For patients on low incomes, motivation to embrace change can also be a barrier to adapting to new modes of service delivery and some patients may experience more than one obstacle at a time, making it difficult to access optimal care.

If digital health initiatives, such as the provision of remote video consultations are to be a success, these inequalities need to be addressed and creative solutions sought to make care easier to access and inclusive for everyone.

Clinician conducting a remote virtual consultation

Supporting digital equity

Bearing all these factors in mind, many health authorities are now creating task forces to explore how the effects of digital poverty can be mitigated. For example, NHS Wales, suggests that support and training for people in the use of

online technology along with co-design of service delivery are both areas that would benefit from more robust evaluation.

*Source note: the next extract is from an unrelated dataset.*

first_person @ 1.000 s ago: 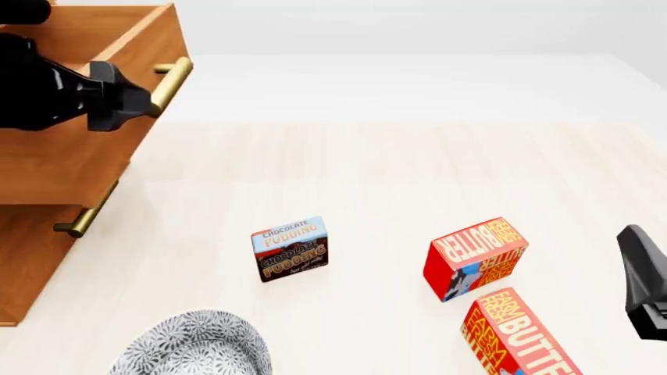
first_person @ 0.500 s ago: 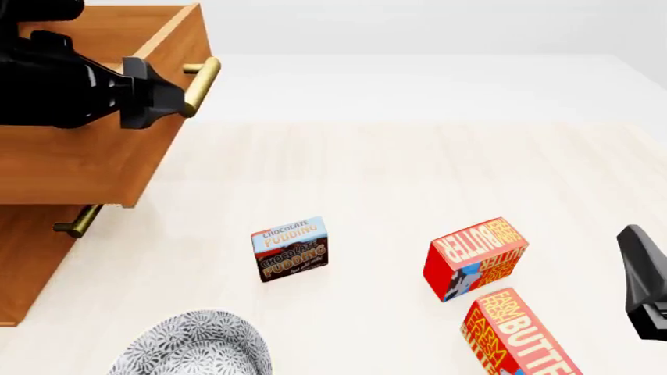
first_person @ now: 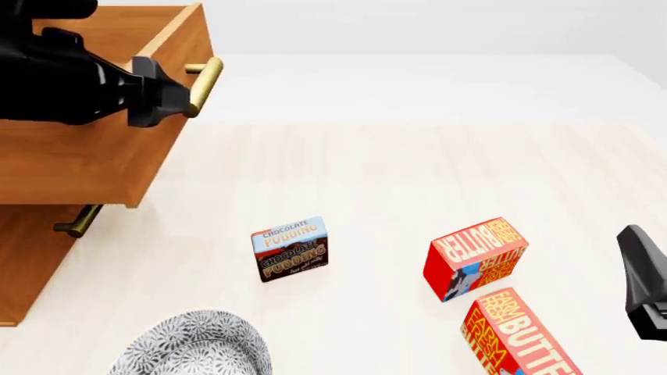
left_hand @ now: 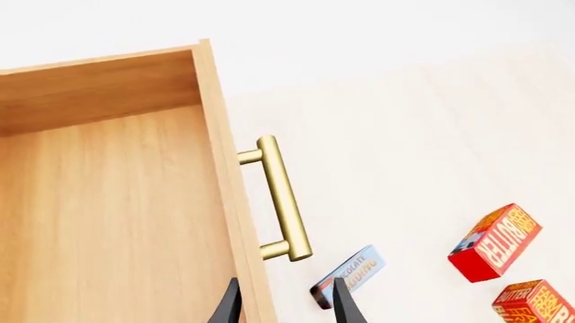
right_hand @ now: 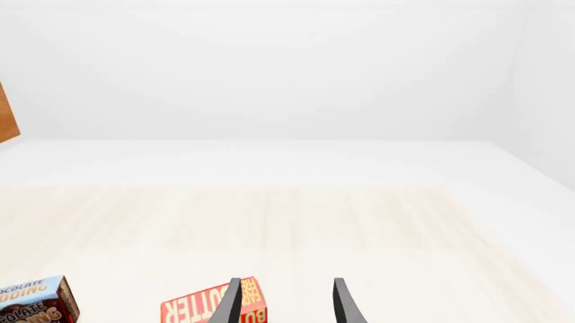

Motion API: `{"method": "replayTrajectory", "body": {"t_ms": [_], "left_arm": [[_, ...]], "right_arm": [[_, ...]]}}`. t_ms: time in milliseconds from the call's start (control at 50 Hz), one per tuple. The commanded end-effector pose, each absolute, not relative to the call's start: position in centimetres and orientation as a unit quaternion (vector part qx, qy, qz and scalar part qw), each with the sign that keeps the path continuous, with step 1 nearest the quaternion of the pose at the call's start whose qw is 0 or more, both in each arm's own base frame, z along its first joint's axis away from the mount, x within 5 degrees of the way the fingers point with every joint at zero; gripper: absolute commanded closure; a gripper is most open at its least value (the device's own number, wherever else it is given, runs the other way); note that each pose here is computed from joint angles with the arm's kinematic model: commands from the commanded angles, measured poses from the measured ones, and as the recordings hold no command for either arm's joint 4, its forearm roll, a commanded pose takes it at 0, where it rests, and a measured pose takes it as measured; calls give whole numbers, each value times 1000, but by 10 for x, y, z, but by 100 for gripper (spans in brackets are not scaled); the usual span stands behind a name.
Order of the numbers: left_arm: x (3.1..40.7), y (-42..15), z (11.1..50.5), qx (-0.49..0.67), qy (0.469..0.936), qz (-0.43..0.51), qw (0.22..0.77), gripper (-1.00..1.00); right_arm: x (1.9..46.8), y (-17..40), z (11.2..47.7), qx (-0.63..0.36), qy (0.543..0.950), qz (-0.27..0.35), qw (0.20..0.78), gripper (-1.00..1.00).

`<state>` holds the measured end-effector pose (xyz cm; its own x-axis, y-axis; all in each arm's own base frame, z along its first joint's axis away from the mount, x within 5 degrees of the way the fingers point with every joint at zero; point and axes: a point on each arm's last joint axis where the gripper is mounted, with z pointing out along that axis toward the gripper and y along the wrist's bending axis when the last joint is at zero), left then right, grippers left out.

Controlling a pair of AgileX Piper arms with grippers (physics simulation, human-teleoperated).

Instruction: Put the chocolate pudding in the top drawer of the cabinet and close it.

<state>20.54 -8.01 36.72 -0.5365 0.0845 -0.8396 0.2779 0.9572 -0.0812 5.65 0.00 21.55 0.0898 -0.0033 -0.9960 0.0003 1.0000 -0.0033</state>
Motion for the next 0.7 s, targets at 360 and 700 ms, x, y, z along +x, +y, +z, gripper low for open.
{"method": "replayTrajectory", "body": {"t_ms": [360, 700], "left_arm": [[196, -76, 412, 177, 857, -80, 478, -100], [173, -67, 456, 216, 820, -59, 527, -100]], "right_arm": [[57, 0, 216, -1, 675, -1, 738, -100], [57, 0, 216, -1, 675, -1, 738, -100]]}}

The provision of digital healthcare is an area where further research is clearly needed. That said, recent projects involving skills training and building up capabilities within local communities seem to be yielding promising results, often with the additional benefits of creating more streamlined, effective services, that are designed specifically to be digitally inclusive. In the short term, care providers may need to actively seek creative solutions, for example, placing video consultation booths, in public places such as community centres, or libraries. It’s early days but the long-term payoffs of ‘thinking out of the box’ would seem to be substantial. In addition to the cost-saving benefits and convivence of remote consultations, many secondary benefits are emerging. For example, the relative ease of delivering health coaching services, encouraging self-care, supporting health promotion and preventative care as well as easing the pathway to the long-term management of many chronic health conditions.

The three pillars of digital inclusion

Making digital inclusion a practical reality means bringing together the three key components of successful online consultations:

· The ability to use digital devices such as a smartphone or computer.

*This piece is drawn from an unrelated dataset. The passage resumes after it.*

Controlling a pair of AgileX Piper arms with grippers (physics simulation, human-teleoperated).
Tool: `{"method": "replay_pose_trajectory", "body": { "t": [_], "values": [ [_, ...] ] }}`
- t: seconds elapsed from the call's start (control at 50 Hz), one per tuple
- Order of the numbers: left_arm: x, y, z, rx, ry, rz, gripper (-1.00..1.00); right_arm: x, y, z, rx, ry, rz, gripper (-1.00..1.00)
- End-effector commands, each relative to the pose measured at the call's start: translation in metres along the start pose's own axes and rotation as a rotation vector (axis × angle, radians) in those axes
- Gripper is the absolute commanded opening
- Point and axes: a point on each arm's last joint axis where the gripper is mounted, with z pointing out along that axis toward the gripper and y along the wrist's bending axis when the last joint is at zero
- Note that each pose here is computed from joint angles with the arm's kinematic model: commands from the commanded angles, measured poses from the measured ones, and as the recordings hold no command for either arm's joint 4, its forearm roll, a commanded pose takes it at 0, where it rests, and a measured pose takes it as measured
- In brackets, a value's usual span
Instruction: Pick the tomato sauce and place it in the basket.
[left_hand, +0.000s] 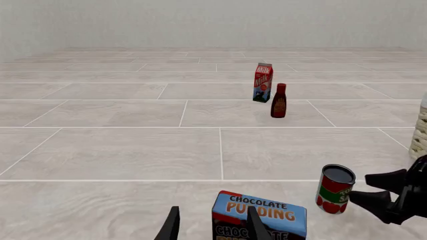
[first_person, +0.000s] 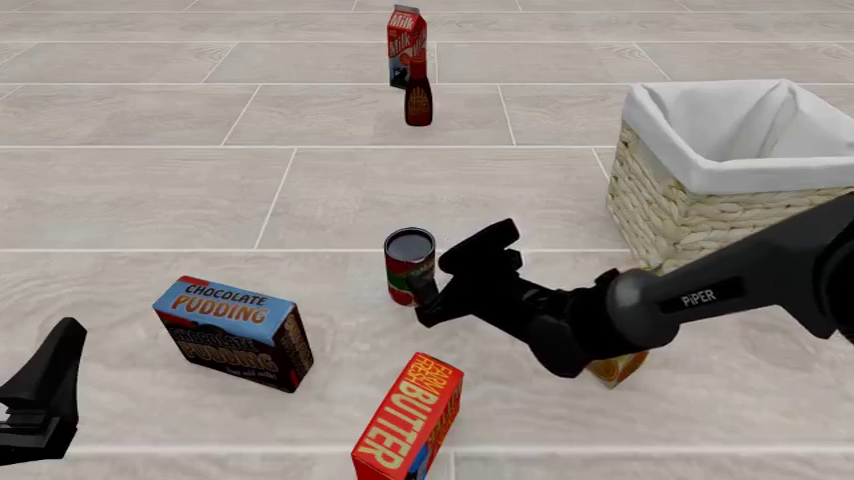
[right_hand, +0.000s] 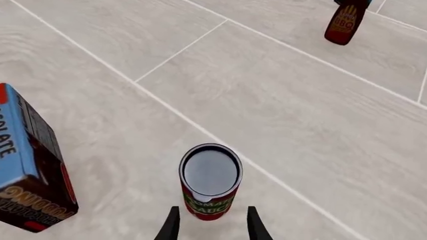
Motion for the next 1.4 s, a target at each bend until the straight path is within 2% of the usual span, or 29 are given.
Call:
{"method": "replay_pose_trajectory", "body": {
  "t": [0.02, 1.4],
  "values": [
    [0.000, 0.000, 0.000, 0.000, 0.000, 0.000, 1.00, 0.002, -0.001, 0.004, 0.002, 0.003, 0.002, 1.00],
    [0.000, 0.000, 0.000, 0.000, 0.000, 0.000, 1.00, 0.012, 0.002, 0.025, -0.004, 0.028, 0.003, 1.00]
  ]
}}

· Good connectivity to the internet through broadband, wi-fi and mobile.

· Accessibility to private secure online technology.

Guiding these innovations in digital technology is the NHS Long Term Plan which is committed to reducing all forms of health inequality. Local plans which place the patient at the centre of the modernisation process are already well underway in many health authorities, with the explicit goal of ensuring that digital technologies work for everyone. From the most digitally literate to the most technology averse, the aim is that everyone has an equal opportunity to stay healthy and access expert care whenever it is needed.

A Consult Flex soundproof pod inside a hospital staff breakout area being used for a video consultation

A peek into the future of healthcare

Technology supported consulting is already delivering a partial but practical solution to the challenging task of providing effective, accessible healthcare for everyone, regardless of age, ethnicity, or geographical location. It’s an enormous task that poses many logistical challenges, but one that also offers huge benefits that could see traditional in-person GP and outpatient consultations become obsolete.

Some people may never use digital services directly, but they may still benefit from the general move towards online consulting which will, in turn, free up in-person resources that they can continue to access.

Non-digital access to healthcare will always remain available for those patients, who cannot access online services or who lack the confidence to embrace new technology. There are many others, however, who fall into the category of being unsure, or who need a little practical help and support to overcome any apprehension about online engagement. For these patients, support, and encouragement, blended with basic education in digital skills may make all the difference. Being digitally confident holds many benefits for patients and carers alike and the concept of digital equity looks set to remain high on the healthcare agenda for many years to come.